[slurm-users] [External] Re: Down nodes

Sat Jul 31 00:05:35 UTC 2021

Brian,

Yes, slurmd is not running on that node because the node itself is not
there anymore (the whole VM is gone!). When the node is no longer in use,
slurm automatically runs slurm_suspend.sh script which removes the whole
node(VM) by running "openstack server delete $host". There is no server/VM,
no IP address, no DNS name, nothing. "slurm4-compute9" only exists as a
hypothetical node that can be launched in the future in case there are more
jobs to run.
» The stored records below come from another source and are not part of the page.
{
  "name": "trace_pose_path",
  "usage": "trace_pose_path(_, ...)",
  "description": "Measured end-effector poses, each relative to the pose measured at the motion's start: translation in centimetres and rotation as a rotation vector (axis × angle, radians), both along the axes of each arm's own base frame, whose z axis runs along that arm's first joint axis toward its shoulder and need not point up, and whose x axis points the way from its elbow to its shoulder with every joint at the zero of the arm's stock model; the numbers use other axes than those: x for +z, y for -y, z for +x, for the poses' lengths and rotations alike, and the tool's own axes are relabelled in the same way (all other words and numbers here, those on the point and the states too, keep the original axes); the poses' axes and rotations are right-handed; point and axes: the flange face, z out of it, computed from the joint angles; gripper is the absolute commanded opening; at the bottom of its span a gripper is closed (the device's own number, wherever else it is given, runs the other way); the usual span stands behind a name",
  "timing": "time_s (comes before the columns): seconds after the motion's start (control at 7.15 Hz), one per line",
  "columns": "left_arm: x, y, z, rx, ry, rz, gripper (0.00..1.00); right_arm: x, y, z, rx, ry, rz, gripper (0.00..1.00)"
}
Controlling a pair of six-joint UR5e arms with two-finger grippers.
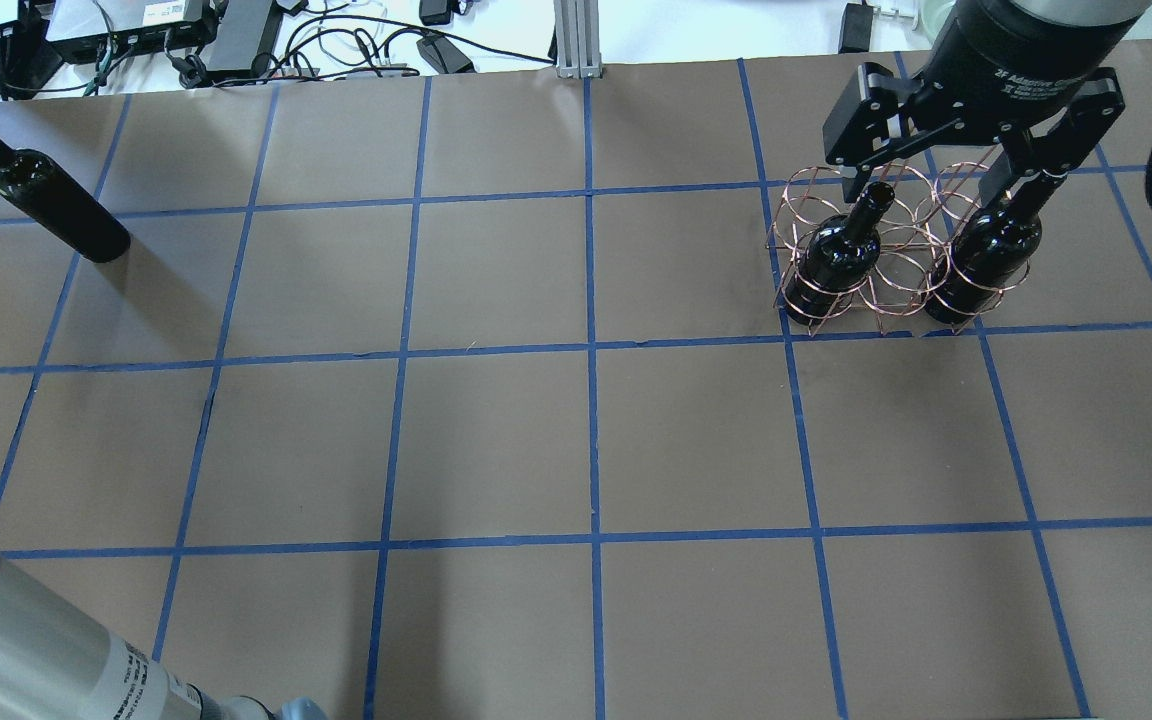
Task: Place wine into wine basket
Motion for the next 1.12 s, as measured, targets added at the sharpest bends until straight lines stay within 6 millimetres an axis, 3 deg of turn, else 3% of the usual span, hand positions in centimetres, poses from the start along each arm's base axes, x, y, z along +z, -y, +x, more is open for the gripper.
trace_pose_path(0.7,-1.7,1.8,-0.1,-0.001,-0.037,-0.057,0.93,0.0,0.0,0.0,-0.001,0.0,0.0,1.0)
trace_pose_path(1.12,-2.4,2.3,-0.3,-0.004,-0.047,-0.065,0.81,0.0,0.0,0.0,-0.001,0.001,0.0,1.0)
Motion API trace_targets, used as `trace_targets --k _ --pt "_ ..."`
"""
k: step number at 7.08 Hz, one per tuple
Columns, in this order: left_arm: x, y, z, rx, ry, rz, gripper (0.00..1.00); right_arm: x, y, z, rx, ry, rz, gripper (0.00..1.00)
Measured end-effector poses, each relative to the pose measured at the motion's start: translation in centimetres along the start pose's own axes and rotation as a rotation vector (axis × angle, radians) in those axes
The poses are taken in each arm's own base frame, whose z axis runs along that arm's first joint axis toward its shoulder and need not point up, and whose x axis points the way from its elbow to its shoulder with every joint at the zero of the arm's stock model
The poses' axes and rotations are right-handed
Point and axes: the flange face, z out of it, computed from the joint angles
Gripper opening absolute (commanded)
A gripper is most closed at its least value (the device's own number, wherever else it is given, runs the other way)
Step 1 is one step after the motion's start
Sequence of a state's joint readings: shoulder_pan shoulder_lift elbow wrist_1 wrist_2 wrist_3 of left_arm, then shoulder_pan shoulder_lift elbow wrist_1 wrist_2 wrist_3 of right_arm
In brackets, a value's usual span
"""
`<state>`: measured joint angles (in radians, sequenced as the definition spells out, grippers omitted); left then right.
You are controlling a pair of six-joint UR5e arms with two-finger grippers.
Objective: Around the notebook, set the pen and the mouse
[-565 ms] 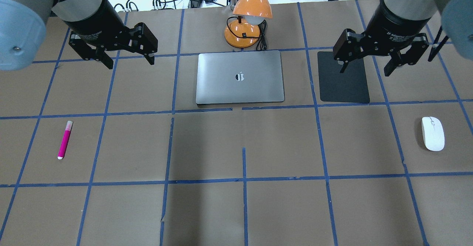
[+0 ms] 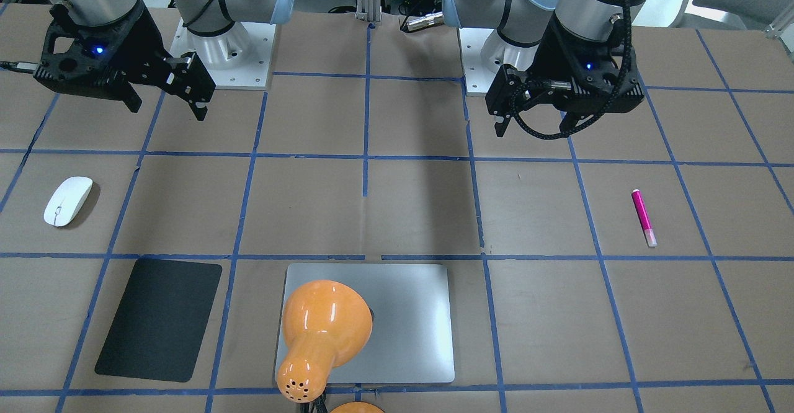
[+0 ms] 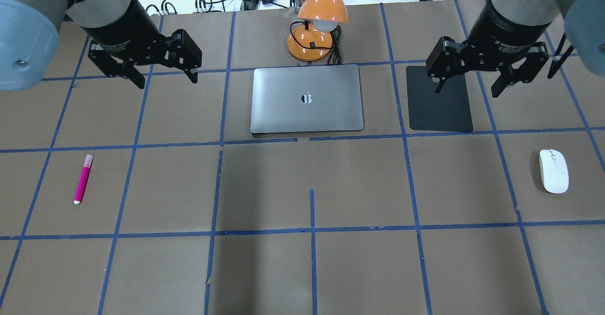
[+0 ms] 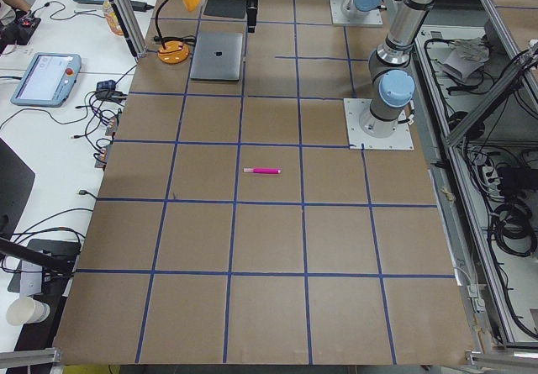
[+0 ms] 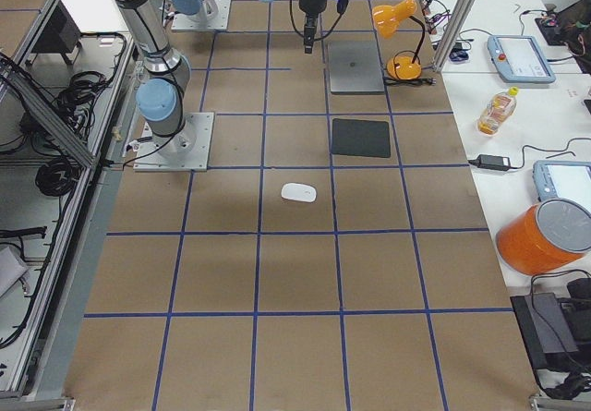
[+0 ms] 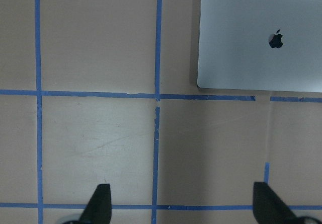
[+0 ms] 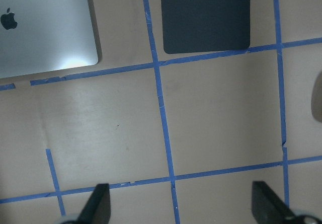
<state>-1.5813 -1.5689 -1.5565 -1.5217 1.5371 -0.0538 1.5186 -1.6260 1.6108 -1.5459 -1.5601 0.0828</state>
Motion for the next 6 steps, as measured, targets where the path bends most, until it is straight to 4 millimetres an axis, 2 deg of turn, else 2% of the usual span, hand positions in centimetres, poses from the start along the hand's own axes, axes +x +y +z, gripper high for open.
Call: trace_targets --k 2,4,5,6 --pt "-0.2 -0.2 0.0 0.004 0.001 0.000 1.00 0.0 0.1 0.3 -0.006 0.001 0.000 1.00" --pt "-1.6 -0.5 0.3 0.003 -0.002 0.034 1.00 0.3 0.0 0.8 -0.022 0.008 0.002 1.00" --pt "-4.2 -1.1 0.9 -0.005 -0.004 0.080 1.00 0.9 -0.2 1.0 -0.038 0.013 0.008 1.00" --pt "-8.0 -1.7 2.2 -0.024 -0.004 0.111 1.00 2.1 -0.4 1.4 -0.060 0.015 0.032 1.00"
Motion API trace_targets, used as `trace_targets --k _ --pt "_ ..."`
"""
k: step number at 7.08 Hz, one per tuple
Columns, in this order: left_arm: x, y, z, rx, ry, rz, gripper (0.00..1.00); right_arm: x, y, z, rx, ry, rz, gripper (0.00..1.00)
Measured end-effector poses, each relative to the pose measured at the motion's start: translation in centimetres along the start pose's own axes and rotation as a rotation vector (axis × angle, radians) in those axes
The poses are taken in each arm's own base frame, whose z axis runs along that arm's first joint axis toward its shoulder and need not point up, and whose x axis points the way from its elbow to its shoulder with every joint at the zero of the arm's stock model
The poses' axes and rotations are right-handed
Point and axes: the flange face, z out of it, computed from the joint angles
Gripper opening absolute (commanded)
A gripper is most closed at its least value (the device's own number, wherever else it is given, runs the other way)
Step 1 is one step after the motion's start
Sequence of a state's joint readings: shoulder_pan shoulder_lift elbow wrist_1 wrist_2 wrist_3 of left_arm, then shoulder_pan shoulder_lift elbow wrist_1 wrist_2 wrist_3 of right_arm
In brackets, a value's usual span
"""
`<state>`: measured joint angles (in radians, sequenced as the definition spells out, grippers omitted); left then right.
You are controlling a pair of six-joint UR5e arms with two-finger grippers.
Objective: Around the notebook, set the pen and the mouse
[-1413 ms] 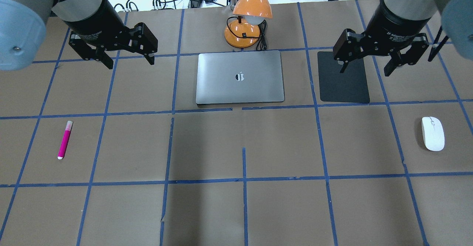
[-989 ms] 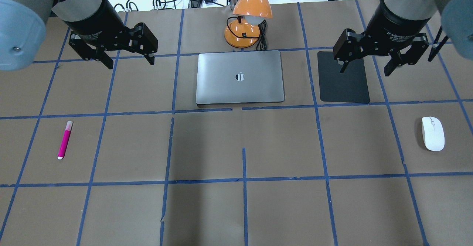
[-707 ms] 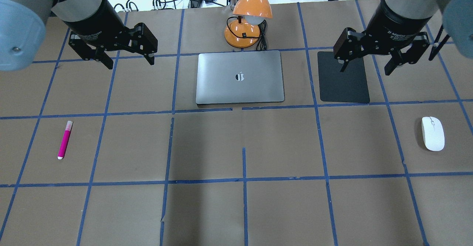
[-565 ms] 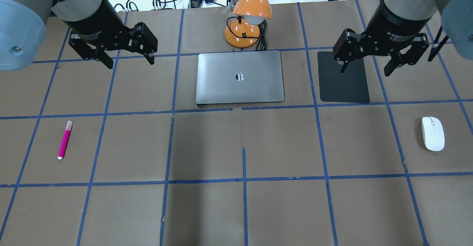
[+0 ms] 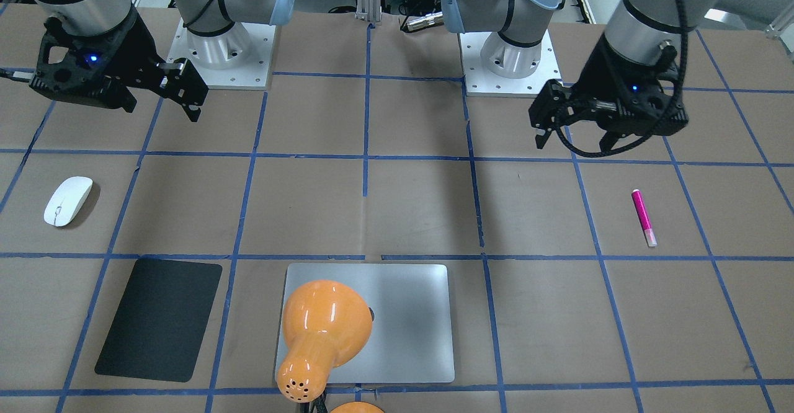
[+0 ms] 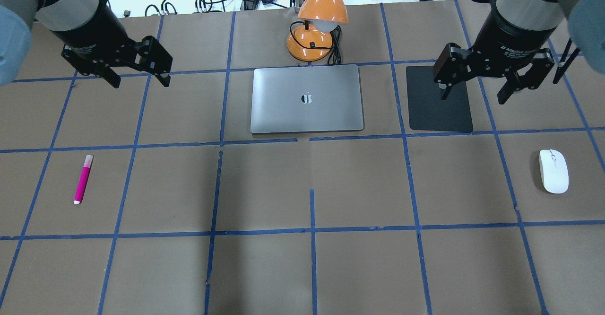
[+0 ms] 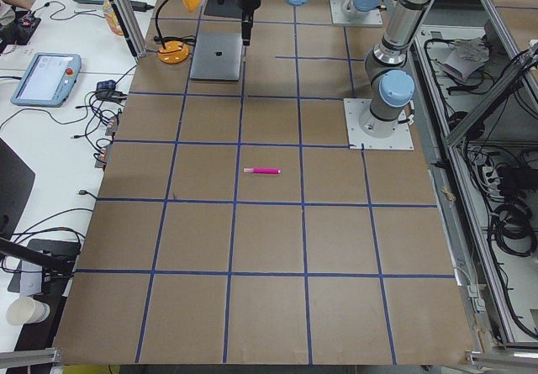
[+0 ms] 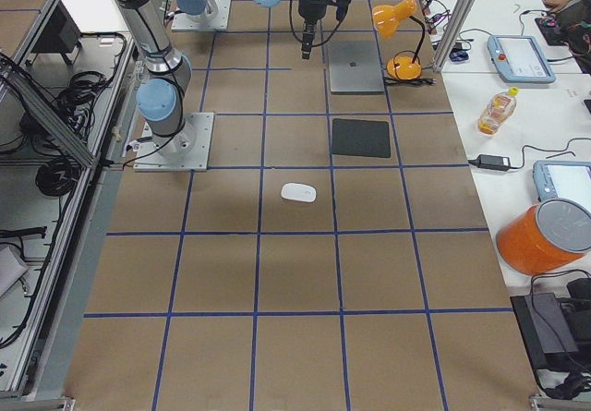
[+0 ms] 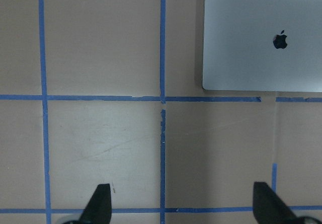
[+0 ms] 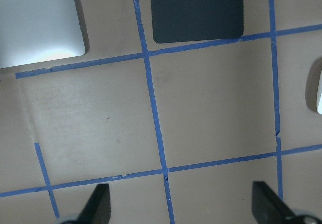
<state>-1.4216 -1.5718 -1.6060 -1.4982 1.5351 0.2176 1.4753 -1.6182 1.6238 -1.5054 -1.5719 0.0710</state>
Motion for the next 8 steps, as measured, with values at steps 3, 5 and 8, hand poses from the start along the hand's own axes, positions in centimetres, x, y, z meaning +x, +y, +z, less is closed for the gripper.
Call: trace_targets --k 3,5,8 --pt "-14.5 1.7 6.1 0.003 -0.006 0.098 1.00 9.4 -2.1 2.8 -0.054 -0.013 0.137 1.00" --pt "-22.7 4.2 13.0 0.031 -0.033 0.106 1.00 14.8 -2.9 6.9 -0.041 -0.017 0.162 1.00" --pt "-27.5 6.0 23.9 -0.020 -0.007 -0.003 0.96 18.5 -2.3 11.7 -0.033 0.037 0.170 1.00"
That's how "cloud" partition works, right?

[slurm.conf]
SuspendProgram=/usr/local/sbin/slurm_suspend.sh
SuspendTime=600 #time in seconds before an idle node is suspended

I am wondering.. maybe something went wrong when slurm ran slurm_suspend.sh
so that slurm *thinks* that the node is still there.. so it tries to ping
it, and it fails to ping it (obviously...) and marking it as DOWN?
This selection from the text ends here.